Janitor is a cloud development environment that is a collection of hosts that enable users to collaborate on projects served from a central web app. It also features integration with Microsoft Azure and the ability to run in a development mode for ease in the development of the project. Users are kept informed about the project with a newsletter style blog entries. New users are added to the wait list until there is sufficient resources to add them to the project.

Entity-Relationship diagram

The lines represent a relationship described in the text beside, read like from source to destination (e.g. HOST is home to PROJECT). The connector with the three way split means you can have multiple relationships (e.g. HOST is (note the solid line) home to many PROJECT and PROJECT could (note the dashed line)).

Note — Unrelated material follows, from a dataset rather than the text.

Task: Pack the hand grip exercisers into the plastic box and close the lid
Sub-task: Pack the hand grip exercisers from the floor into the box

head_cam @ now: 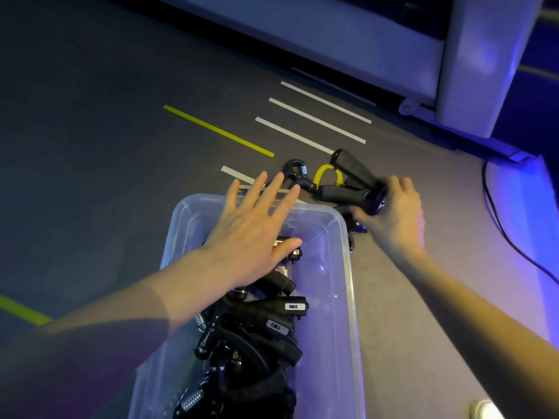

I am under the impression that what I placed at the bottom is part of the web app and thus does not have any relationship with the HOST, USER, PROJECT relationship.

Entities and attributes

  • WEBAPP

    • id
    • hostname
    • cookieName
    • ports-http
    • ports-https
    • ports-key
    • ports-crt
    • ports-ca
    • tls-ca-crt
    • tls-ca-key
    • tls-client-crt
    • tls-client-key
    • azure-credentials
    • azure-clientID
    • azure-clientSecret
    • azure-tenantID
    • azure-subscriptionID
    • security-forceHTTP
    • security-forceInsecure
    • discourse-api-key
    • discourse-api-key-username
    • mailer-block
    • mailer-from
    • mailer-host
    • mailer-auth
    • mailer-user
    • mailer-pass
  • AUTHORIZATION (For Janitor)

    • id
    • webappID
    • client
    • date
    • email
    • scope
  • OAUTH2PROVIDER (For third-party services)

    • id
    • webappID
    • secret
    • hostname
    • authorizePath
    • accessTokenPath
    • customHeaders
  • WAITLIST

    • email
    • webappID
    • time
  • HOST

    • id
    • webappID
    • name
    • docker-version
    • letsencrypt-key
    • letsencrypt-email
    • properties-port
    • properties-ca
    • properties-crt
    • properties-key
    • oauth2client-id
    • oauth2client-server
  • PROJECT

    • id
    • hostID
    • name
    • description
    • icon
    • docker-host
    • docker-image
    • docker-path
    • docker-ports
    • docker-logs
  • USER

    • id
    • webappID
    • name
    • settings-notifications
    • settings-newsletter
    • admin
  • EMAIL

    • userID
    • email
  • NOTIFICATION

    • userID
    • date
    • message
    • link
  • CONTAINER

    • id
    • projectID
    • name
    • creation
    • status
    • data
    • docker-container
    • docker-ports
    • docker-status
    • docker-proxy
  • PORT

    • id
    • projectID
    • containerID
    • port
    • proxy
  • CONFIGURATION

    • userID
    • file
    • path
  • NEWS (api call: https://docs.discourse.org/#tag/Topics%2Fpaths%2F~1t~1{id}.json%2Fget)

    • id
    • webappID
    • title
    • slug
    • comments_count
    • comments_url
    • post_body_html
  • EVENT

    • id
    • webappID
    • type
    • payload
    • dueTime
    • scheduledTime
    • emittedTime
    • consumed

A few notes:

  • I added many entities in order to better group together related items
  • I want to reflect the relation of blog posts to the webapp, so I chose NEWS as an entity containing the blog post entries
  • I added a link attribute to NOTIFICATION as I think this could be useful for helping to bring users to the pertinent interface (i.e. Build Complete would link to the C9 container)
  • I was thinking of storing the user’s keys in files referenced by CONFIGURATION
  • Store authorization object from lib/hosts.js and tls from lib/docker.js? (yes, store them)
  • Could we move the log files of a Docker container to a file instead? (yes)
  • We could query the previous port instead of saving the next one, remove this attribute (yes)
  • I was thinking of getting events to replace the new containers-trash field in db.json (create a timestamp)
0 Likes

#3

I think we’ve switched to hostnames being a list (so that you can have multiple, e.g. ['janitor.technology', 'jntr.io']).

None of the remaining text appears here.